* [YOUR ASSIGNMENT]: What you return should be each line of the data containing the string "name".
(INFORMATION SUPPLIED Opens)
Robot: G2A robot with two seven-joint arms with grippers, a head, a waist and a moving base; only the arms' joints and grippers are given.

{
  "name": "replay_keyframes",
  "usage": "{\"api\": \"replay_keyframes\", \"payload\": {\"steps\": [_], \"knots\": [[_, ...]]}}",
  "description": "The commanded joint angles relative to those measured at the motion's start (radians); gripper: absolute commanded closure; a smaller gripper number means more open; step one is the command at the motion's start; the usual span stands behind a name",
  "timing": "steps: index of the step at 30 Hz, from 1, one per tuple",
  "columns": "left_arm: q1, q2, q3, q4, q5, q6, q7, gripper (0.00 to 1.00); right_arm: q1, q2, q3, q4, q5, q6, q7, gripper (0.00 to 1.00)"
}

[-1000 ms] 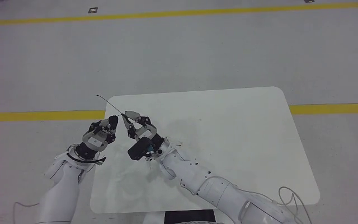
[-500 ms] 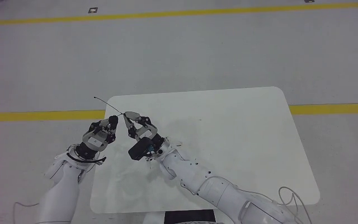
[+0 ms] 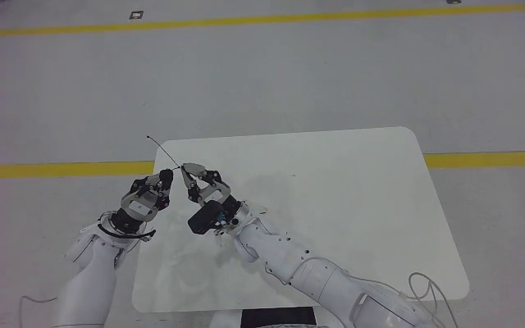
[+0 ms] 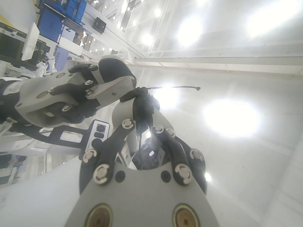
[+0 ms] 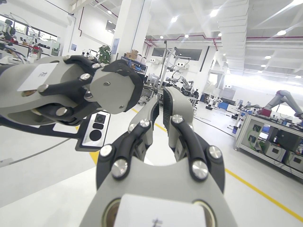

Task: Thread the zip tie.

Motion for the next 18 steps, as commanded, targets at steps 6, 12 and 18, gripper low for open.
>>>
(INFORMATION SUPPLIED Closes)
* [PROBLEM SOLUTION]:
  "name": "replay_keyframes",
  "description": "The commanded joint angles relative to those measured at the motion's start (radians); gripper: absolute commanded closure; a smaller gripper number means more open; step one is the command at the motion's start; the usual span stands behind a name",

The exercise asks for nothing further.